Photo taken at the St. Louis Zoo


----------



## Gaerek (Aug 13, 2009)

Ok, I love this shot. I think B&W was the right choice, but I'd love to see a color version. It looks like you got the focus right on, and the symmetry of the shot is just great. If I had to nitpick, a slightly higher f/stop might have been nice to at least get the whole head in focus, but it still looks great.


----------



## loopy (Aug 13, 2009)

awww! Too cute! 

Great work, personally I like that the whole head isn't in focus.


----------



## ocular (Aug 13, 2009)

Love it   :thumbup:


----------



## a_spaceman (Aug 16, 2009)

cute indeed, but that would be a fennec (or desert fox) not just a fox! 
i know, i'm a geek...
great capture anyway!


----------



## lvcrtrs (Aug 17, 2009)

Oh, so cute. Great shot.  He's on a bed? Is he a pet?


----------



## Dao (Aug 19, 2009)

Thanks everyone.  Fennec / Desert fox?  okay  Thanks for the correction.


I took this photo in St.
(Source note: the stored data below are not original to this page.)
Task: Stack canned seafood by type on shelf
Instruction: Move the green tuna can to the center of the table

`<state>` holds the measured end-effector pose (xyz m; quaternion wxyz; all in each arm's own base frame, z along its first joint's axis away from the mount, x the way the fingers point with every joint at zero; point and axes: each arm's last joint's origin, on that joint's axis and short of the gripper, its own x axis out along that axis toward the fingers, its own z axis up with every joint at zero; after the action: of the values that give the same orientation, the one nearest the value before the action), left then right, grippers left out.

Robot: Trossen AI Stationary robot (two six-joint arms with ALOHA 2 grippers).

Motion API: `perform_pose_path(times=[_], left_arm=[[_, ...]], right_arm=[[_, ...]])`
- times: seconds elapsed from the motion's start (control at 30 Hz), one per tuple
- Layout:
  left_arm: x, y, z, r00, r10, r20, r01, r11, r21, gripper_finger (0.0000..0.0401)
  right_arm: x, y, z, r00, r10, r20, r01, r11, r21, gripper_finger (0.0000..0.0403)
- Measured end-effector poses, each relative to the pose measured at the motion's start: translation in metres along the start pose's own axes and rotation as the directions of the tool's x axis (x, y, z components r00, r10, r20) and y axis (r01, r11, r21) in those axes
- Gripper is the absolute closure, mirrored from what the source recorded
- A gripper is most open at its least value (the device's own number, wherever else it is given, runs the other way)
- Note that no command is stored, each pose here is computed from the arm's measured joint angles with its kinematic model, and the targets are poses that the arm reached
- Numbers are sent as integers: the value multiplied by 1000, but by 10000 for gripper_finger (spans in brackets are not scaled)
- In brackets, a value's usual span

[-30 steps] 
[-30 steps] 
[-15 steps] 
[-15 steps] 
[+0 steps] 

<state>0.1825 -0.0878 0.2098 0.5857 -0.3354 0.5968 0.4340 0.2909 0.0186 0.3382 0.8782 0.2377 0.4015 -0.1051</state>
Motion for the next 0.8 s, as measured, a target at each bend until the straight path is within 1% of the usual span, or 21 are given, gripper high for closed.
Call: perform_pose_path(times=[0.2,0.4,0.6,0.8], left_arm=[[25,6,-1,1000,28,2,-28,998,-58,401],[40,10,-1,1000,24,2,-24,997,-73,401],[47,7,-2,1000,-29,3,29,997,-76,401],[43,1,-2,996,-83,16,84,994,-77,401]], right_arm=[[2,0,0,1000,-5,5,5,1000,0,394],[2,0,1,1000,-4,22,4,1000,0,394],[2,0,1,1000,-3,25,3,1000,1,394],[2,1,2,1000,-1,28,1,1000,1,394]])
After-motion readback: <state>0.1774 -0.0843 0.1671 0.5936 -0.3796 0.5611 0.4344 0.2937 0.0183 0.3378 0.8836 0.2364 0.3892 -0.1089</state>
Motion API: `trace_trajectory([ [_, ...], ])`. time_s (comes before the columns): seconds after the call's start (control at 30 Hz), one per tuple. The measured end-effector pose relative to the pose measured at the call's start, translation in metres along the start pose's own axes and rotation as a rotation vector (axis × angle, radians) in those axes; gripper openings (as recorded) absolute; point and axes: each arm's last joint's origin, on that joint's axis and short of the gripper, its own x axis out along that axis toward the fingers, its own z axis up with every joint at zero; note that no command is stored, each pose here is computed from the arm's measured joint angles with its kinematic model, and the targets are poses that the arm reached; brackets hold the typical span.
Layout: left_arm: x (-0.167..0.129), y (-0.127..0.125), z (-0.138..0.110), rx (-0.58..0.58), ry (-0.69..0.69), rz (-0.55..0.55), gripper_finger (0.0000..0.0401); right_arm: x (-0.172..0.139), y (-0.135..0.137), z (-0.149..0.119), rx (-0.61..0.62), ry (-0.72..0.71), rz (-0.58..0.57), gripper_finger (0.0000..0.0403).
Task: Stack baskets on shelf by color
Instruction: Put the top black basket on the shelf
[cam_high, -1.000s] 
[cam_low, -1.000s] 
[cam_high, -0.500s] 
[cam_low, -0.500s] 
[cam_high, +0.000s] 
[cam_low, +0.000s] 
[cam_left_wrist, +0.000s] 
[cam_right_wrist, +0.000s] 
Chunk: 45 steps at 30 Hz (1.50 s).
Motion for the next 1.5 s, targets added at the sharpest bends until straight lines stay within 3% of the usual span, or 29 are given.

Louis Zoo.  Here -> Fennec Fox :: Saint Louis Zoo

And I do not know why the zoo gave them the bed ....  but I am sure it is VERY comfortable.   And they (yes, 2 of them) seems to enjoy it very much when I saw them.


----------



## DigitalScape (Aug 19, 2009)

I like the composition on this (nice lines).  The B&W treatment and the DOF work very well for this image.


----------



## Lyncca (Aug 19, 2009)

I tried to convince my husband to let me have one of these as pets  I fell absolutely in love with their big ears. They act a lot like cats evidently, but it was a no go. 

Great capture   It makes me want one all over again!


----------